I understand the benefit of resting my mind. I think too much, when I work to much my muscles get tired so why not my mind. I am going to also put listen to my relaxation tape on my goal list!
What ways do you all relax? I guess I can only think that watching a movie, for me. I don't read much, maybe the paper for news, but I never stick with a book, I fall asleep. I always read directions last if I can't figure things out. I learn best by watching. I also enjoy puzzles & like to play games. But I am not sure that is considered relaxing.

Mike,
Your thoughts are good ones, I like the use of imagery, your right it may reveal something to me. Thanks~
Yes, you are going to do it this time. Sounds very good!!! Good Job!

Forever,
Family issues are hard and change so much. I too want to be a people pleaser, I have done better with family challenges. Remember as we grow we can change things that don't work for us any more. Like clothes we never wear, we get rid of them. The relationships we have with people we can change too. For me it was hard going though the list of things that didn't work for me anymore. It changes too. That is what makes it so hard. Keep with the program,in up coming lessons it will deal with this more. Your a good mom, going to watch the kids so your daughter could sleep in!
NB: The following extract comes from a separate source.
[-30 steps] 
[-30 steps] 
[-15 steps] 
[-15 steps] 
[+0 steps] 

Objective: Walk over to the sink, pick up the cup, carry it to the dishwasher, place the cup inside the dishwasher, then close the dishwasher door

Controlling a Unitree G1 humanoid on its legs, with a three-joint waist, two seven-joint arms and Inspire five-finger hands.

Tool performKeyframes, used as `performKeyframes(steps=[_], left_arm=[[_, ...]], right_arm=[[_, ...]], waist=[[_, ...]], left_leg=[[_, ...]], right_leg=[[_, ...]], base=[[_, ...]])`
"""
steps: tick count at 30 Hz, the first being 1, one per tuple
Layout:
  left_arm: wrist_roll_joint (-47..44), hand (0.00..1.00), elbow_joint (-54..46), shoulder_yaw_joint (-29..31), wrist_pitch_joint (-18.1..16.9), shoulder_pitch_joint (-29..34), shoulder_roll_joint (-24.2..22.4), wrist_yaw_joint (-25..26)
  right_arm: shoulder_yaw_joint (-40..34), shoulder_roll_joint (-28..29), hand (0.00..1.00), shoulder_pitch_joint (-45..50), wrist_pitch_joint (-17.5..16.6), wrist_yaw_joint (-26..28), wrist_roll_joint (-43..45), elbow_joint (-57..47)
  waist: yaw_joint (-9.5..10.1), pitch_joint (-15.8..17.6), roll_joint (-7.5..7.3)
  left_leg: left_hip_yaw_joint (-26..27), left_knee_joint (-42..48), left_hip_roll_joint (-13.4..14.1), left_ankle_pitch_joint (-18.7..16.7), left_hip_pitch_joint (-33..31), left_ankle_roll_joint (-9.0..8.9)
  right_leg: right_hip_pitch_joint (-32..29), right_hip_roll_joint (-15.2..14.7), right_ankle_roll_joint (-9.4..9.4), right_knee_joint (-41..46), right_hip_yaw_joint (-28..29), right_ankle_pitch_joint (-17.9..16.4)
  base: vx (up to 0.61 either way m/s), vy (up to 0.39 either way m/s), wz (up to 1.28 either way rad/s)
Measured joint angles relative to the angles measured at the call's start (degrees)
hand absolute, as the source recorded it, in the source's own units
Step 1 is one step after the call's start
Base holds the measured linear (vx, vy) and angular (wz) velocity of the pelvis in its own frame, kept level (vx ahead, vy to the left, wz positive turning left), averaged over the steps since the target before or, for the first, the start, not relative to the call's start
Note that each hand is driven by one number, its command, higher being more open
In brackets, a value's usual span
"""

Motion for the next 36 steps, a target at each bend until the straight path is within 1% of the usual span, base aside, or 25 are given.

NICE~ :)

Ninjafrodo2
Posts: 234
Joined: Sat Oct 19, 2013 11:05 am

Re: Empowering Group Program Run-through

Post by Ninjafrodo2 » Sat Nov 02, 2013 11:35 pm

Good goals THH and thank you for your encouragement.

I seemed to have been really triggered today...this morning with what I already posted but then I ended up seeing a status about it being my X's birthday and his friend saying he's spending it with his bestie (being my X) as well as being reminded of another person that I used to hangout with and how they had a birthday party today as well....Today was really hard when it came to these triggers! It was sooo hard to sit with the feelings as well and they still aren't completely gone but they are less than they were and I got the idea of focusing on friendships as a goal and putting focus into that everyday....what was really underneath the triggering situations is that my need to connect with others is not being met and hasn't for a really long time and thats really what is hurting. So i'm going to focus on that for a goal and put alot of intention into fulfilling that need.